LISTED ENTRIES START

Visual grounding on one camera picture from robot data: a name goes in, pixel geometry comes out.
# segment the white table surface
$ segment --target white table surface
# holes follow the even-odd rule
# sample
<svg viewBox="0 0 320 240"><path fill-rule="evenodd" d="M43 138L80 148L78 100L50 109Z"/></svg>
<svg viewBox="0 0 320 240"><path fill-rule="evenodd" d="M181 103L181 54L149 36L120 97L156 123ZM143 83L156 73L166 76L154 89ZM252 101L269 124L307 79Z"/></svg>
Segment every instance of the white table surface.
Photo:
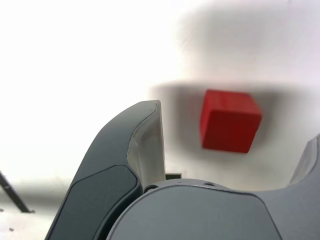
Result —
<svg viewBox="0 0 320 240"><path fill-rule="evenodd" d="M0 1L0 239L42 240L98 131L162 102L168 173L239 190L285 187L320 133L316 0ZM252 93L264 120L248 154L202 150L207 88Z"/></svg>

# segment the red cube
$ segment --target red cube
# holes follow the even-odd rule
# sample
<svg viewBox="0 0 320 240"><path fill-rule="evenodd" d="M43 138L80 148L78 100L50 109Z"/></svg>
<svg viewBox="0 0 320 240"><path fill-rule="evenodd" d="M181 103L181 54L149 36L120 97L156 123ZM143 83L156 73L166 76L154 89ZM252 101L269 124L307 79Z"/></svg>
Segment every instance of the red cube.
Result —
<svg viewBox="0 0 320 240"><path fill-rule="evenodd" d="M262 112L247 93L207 90L200 120L205 149L248 153Z"/></svg>

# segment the gray plastic housing
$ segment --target gray plastic housing
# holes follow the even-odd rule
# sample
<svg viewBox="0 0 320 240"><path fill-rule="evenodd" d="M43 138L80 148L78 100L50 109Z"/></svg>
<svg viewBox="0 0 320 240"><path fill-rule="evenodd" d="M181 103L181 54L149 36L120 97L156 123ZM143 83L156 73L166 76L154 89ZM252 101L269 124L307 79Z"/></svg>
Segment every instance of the gray plastic housing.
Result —
<svg viewBox="0 0 320 240"><path fill-rule="evenodd" d="M161 104L137 103L92 142L46 240L318 240L319 138L307 143L286 188L164 181ZM143 194L149 185L156 189Z"/></svg>
<svg viewBox="0 0 320 240"><path fill-rule="evenodd" d="M105 239L143 186L165 179L161 103L139 102L97 134L45 239Z"/></svg>

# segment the metal rod
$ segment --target metal rod
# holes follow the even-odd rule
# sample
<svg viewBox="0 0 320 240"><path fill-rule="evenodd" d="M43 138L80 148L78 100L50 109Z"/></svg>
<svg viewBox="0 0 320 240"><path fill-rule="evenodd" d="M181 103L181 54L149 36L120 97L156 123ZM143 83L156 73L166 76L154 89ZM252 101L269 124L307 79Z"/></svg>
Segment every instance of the metal rod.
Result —
<svg viewBox="0 0 320 240"><path fill-rule="evenodd" d="M0 186L3 188L8 197L14 202L14 204L20 209L22 213L32 213L27 205L22 201L19 195L16 193L14 187L7 180L5 175L0 171Z"/></svg>

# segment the dark gray panel
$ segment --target dark gray panel
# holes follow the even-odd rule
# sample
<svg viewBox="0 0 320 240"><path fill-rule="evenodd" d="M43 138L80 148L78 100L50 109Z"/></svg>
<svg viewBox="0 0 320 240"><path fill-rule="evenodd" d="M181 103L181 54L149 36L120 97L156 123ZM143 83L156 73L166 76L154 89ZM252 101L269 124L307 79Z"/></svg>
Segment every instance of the dark gray panel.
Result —
<svg viewBox="0 0 320 240"><path fill-rule="evenodd" d="M143 143L153 138L153 149L159 155L153 162L163 168L152 173L158 181L165 179L161 123L160 102L143 101L124 110L102 128L85 154L46 240L107 237L120 213L143 194L139 174L152 179L143 168L139 169L140 173L132 171L128 163L132 141L140 146L139 153L149 153L149 149L143 150L149 145ZM143 156L141 160L135 159L139 154L131 155L131 162L150 159L149 154Z"/></svg>
<svg viewBox="0 0 320 240"><path fill-rule="evenodd" d="M158 101L139 102L109 121L90 145L73 182L111 166L127 164L131 137L139 124L156 111L157 104Z"/></svg>
<svg viewBox="0 0 320 240"><path fill-rule="evenodd" d="M62 206L50 240L94 239L110 210L136 184L136 177L123 165L77 182Z"/></svg>
<svg viewBox="0 0 320 240"><path fill-rule="evenodd" d="M249 194L171 185L137 199L107 240L280 240L264 203Z"/></svg>

LISTED ENTRIES END

### WHAT IS BEING ASKED
When a line of the records has the word "metal", pick it out and copy it.

### REPLY TO THE TASK
# segment the metal rod
$ segment --target metal rod
Segment every instance of the metal rod.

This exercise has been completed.